Third, we believe that justifying faith embraces Christ in all His roles: Creator, Sustainer, Savior, Teacher, Guide, Comforter, Helper, Friend, Advocate, Protector, and Lord. Justifying faith does not divide Christ, accepting part of Him and rejecting the rest. All of Christ is embraced by justifying faith, even before we are fully aware of, or fully understand, all that He will be for us. As more of Christ is truly revealed to us in His Word, genuine faith recognizes Christ and embraces Him more fully.

Fourth, we believe that this embracing of all of Christ is not mere intellectual assent, or a mere decision of the will, but is also heartfelt, Spirit-given (yet imperfect) satisfaction in all that God is for us in Jesus. Therefore, the change of mind and heart that turns from the moral ugliness and danger of sin, and is sometimes called “repentance,” is included in the very nature of saving faith.

We believe that this persevering, future-oriented, Christ-embracing, heart-satisfying faith is life-transforming, and therefore renders intelligible the teaching of Scripture that final salvation in the age to come depends on the transformation of life, and yet does not contradict justification by faith alone. The faith which alone justifies, cannot remain alone, but works through love.

We believe that this simple, powerful reality of justifying faith is God’s gift, given unconditionally in accord with God’s electing love, so that no one can boast in himself, but only give all glory to God for every part of salvation. The Holy Spirit is the decisive agent in this life-transformation, but that He is supplied to us and works holiness in us through our daily faith in the Son of God whose trustworthiness He loves to glorify.

We believe that the sanctification, which comes by the Spirit through faith, is imperfect and incomplete in this life. Although slavery to sin is broken, and sinful desires are progressively weakened by the power of a superior satisfaction in the glory of Christ, yet there remain remnants of corruption in every heart that give rise to irreconcilable war, and call for vigilance in the lifelong fight of faith.
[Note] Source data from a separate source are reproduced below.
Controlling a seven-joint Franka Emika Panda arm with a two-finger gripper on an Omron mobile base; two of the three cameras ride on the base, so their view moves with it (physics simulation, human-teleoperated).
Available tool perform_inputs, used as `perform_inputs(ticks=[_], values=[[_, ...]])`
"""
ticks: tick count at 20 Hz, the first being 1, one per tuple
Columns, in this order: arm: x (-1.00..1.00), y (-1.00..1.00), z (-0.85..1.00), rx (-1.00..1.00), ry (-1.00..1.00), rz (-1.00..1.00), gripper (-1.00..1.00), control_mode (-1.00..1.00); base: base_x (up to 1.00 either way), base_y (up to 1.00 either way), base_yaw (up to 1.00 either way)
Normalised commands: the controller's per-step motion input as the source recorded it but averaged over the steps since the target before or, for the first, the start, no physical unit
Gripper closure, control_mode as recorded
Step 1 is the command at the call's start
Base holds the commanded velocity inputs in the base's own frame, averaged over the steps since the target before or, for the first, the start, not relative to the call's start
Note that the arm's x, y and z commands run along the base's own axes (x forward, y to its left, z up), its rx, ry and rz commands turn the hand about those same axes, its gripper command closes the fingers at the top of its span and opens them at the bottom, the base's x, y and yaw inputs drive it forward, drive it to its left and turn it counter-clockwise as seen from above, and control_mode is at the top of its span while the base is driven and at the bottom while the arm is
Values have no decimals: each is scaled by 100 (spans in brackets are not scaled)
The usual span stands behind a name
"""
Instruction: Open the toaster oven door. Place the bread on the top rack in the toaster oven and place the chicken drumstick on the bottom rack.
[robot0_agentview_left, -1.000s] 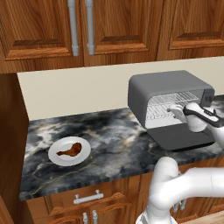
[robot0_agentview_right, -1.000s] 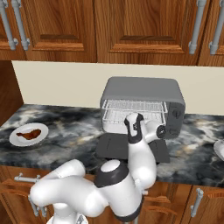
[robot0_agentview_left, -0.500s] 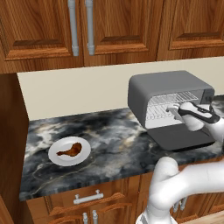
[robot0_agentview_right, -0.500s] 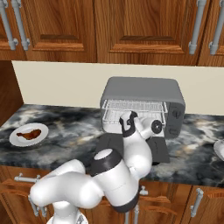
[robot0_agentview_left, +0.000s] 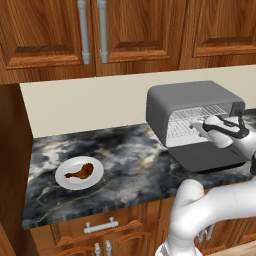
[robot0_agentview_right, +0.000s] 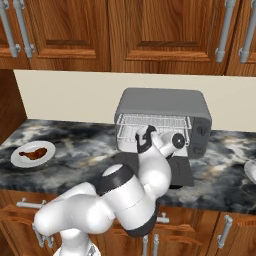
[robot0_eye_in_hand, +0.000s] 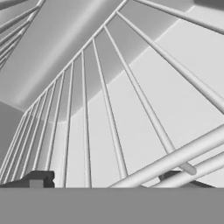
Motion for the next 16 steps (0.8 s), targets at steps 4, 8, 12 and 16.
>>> perform_inputs(ticks=[4, 8, 12, 16], values=[[0, 2, -40, 0, 13, 0, 100, -100, 0, 0, 0], [-6, 0, -45, 0, 14, 0, 100, -100, 0, 0, 0], [-10, 0, -48, -2, 18, 0, 100, -100, 0, 0, 0], [-17, 0, -53, -6, 19, 0, 100, -100, 0, 0, 0]])
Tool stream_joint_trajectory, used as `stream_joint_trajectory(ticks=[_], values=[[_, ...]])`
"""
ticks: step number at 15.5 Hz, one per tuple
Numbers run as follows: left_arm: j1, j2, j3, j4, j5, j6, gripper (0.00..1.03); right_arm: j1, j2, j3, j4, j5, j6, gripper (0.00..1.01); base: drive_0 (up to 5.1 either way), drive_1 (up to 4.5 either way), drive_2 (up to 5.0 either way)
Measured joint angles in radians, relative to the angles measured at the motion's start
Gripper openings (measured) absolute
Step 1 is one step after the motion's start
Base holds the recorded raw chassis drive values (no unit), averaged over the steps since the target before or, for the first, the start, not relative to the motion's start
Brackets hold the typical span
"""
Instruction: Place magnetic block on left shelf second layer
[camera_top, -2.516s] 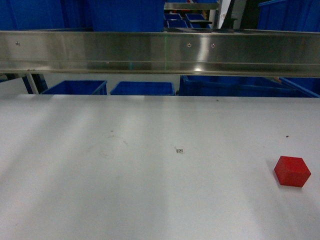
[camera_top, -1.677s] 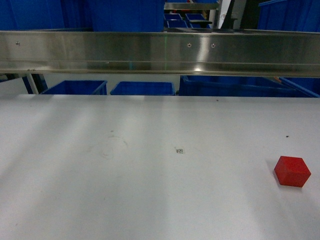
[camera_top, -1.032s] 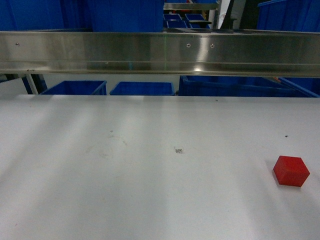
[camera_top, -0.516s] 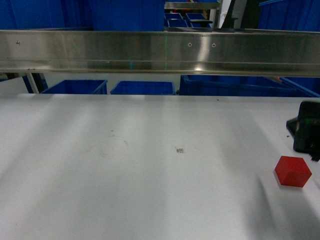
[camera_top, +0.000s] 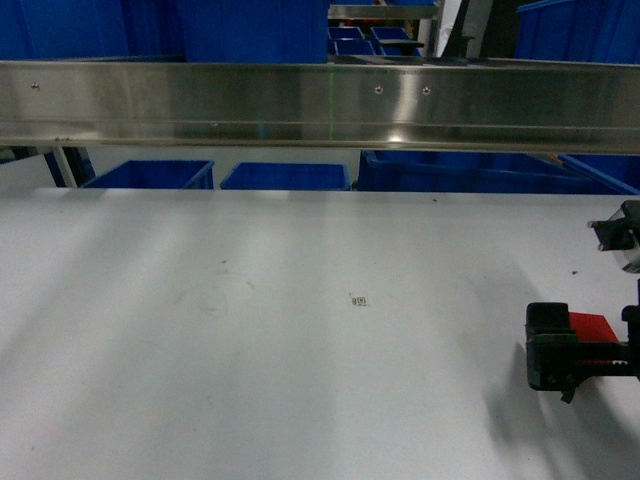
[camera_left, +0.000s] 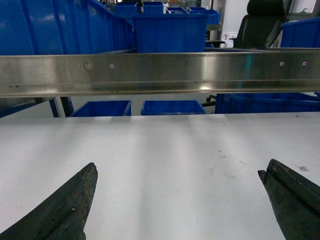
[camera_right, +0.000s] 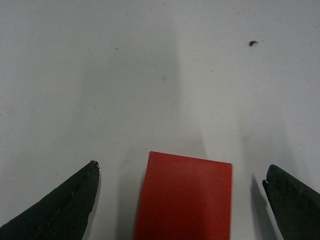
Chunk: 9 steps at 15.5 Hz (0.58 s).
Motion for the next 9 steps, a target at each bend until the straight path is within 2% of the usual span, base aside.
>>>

We believe that all who are justified will win this fight – they will persevere in faith and never surrender to the enemy of their souls. This perseverance is the promise of the New Covenant, obtained by the blood of Christ, and worked in us by God Himself, yet not so as to diminish, but only to empower and encourage our vigilance; so that we may say in the end, I have fought the good fight, but it was not I, but the grace of God which was with me.